Instructions for the task
Copy out, from the data below, each line in which the word "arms" occurs.
::::
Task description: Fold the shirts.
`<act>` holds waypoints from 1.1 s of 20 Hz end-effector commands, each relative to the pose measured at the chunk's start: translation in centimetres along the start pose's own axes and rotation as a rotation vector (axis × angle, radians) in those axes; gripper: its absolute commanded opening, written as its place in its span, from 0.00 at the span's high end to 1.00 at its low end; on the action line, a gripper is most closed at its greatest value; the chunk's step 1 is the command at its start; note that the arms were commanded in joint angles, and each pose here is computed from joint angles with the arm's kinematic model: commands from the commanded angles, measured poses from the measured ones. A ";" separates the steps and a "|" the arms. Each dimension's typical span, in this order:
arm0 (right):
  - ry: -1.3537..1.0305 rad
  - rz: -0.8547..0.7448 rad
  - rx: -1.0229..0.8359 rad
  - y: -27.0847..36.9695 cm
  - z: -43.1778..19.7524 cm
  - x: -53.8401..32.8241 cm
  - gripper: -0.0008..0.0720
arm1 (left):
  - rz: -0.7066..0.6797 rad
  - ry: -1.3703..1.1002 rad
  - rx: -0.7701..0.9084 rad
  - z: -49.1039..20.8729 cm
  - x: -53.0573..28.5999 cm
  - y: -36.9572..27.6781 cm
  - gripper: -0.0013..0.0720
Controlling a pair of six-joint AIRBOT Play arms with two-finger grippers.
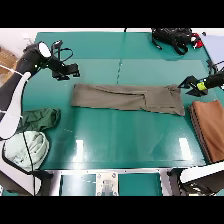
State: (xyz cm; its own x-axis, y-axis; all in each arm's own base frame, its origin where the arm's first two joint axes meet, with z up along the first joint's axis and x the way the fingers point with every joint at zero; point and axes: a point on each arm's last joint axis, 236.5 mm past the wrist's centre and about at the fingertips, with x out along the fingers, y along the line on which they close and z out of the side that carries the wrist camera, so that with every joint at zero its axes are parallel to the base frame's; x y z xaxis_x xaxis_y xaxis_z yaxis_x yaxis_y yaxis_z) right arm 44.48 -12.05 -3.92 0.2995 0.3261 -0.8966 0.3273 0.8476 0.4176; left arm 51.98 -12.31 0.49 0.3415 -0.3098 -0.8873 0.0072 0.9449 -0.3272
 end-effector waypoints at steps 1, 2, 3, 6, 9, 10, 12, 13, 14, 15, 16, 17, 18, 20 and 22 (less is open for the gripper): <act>0.121 0.101 -0.035 -2.0 -2.3 1.2 0.05 | -0.034 0.049 -0.012 -0.7 -1.1 -0.7 0.11; 0.138 0.150 -0.042 -2.1 -2.7 1.8 0.04 | -0.042 0.057 -0.016 -0.9 -1.1 -0.9 0.11; 0.145 0.195 -0.049 -2.0 -2.8 2.2 0.04 | -0.045 0.064 -0.017 -1.1 -1.1 -1.0 0.11; 0.143 0.299 -0.083 -2.1 -2.9 3.5 0.04 | -0.056 0.086 -0.021 -1.6 -1.1 -1.2 0.11; 0.161 0.369 -0.095 -1.6 -3.2 5.3 0.04 | -0.099 0.089 -0.035 -1.6 -1.2 -2.2 0.11; 0.169 0.406 -0.104 -1.0 -3.4 5.8 0.04 | -0.115 0.091 -0.034 -1.6 -1.3 -2.6 0.11; 0.184 0.440 -0.102 -0.6 -3.8 6.4 0.04 | -0.157 0.092 -0.014 -1.7 -1.4 -3.6 0.11; 0.188 0.439 -0.101 -0.6 -3.9 6.5 0.04 | -0.173 0.093 -0.011 -1.7 -1.5 -3.9 0.11; 0.190 0.441 -0.103 -0.4 -3.9 6.6 0.04 | -0.187 0.092 -0.014 -1.7 -1.5 -4.3 0.11; 0.191 0.442 -0.104 -0.4 -3.9 6.6 0.04 | -0.199 0.091 -0.017 -1.7 -1.6 -4.6 0.11; 0.194 0.441 -0.109 -0.1 -4.0 6.7 0.04 | -0.209 0.092 -0.018 -1.7 -1.6 -5.0 0.11; 0.195 0.439 -0.114 0.1 -3.9 6.9 0.04 | -0.211 0.093 -0.014 -1.8 -1.5 -5.2 0.11; 0.194 0.432 -0.115 0.3 -3.9 7.2 0.06 | -0.215 0.093 -0.008 -1.9 -1.5 -5.6 0.11; 0.184 0.416 -0.109 0.6 -3.5 7.6 0.48 | -0.227 0.080 0.036 -1.9 -1.2 -6.9 0.39; 0.178 0.412 -0.111 0.7 -3.4 7.8 0.86 | -0.243 0.045 0.120 -1.7 -0.8 -8.7 0.94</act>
State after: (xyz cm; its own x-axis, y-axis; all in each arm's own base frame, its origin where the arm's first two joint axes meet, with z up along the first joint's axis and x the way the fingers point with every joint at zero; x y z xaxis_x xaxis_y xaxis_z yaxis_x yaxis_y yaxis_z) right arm 43.39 -7.75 -11.22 0.2077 0.7103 -0.6726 0.1141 0.6653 0.7378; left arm 49.68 -18.43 3.01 0.2507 -0.5111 -0.8222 0.1116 0.8589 -0.4999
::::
Task solution
`<act>` holds waypoints from 1.1 s of 20 Hz end-effector commands, each relative to the pose measured at the chunk's start: translation in centimetres along the start pose's own axes and rotation as a rotation vector (axis × angle, radians) in those axes; gripper: its absolute commanded opening, written as its place in its span, from 0.00 at the span's high end to 1.00 at its low end; on the action line, a gripper is most closed at its greatest value; the chunk's step 1 is the command at its start; note that the arms were commanded in joint angles, and each pose here is computed from joint angles with the arm's kinematic model: commands from the commanded angles, measured poses from the measured ones. A ";" separates the steps and a "|" the arms. Each dimension's typical span, in this order:
Controlling a pair of six-joint AIRBOT Play arms with two-finger grippers.

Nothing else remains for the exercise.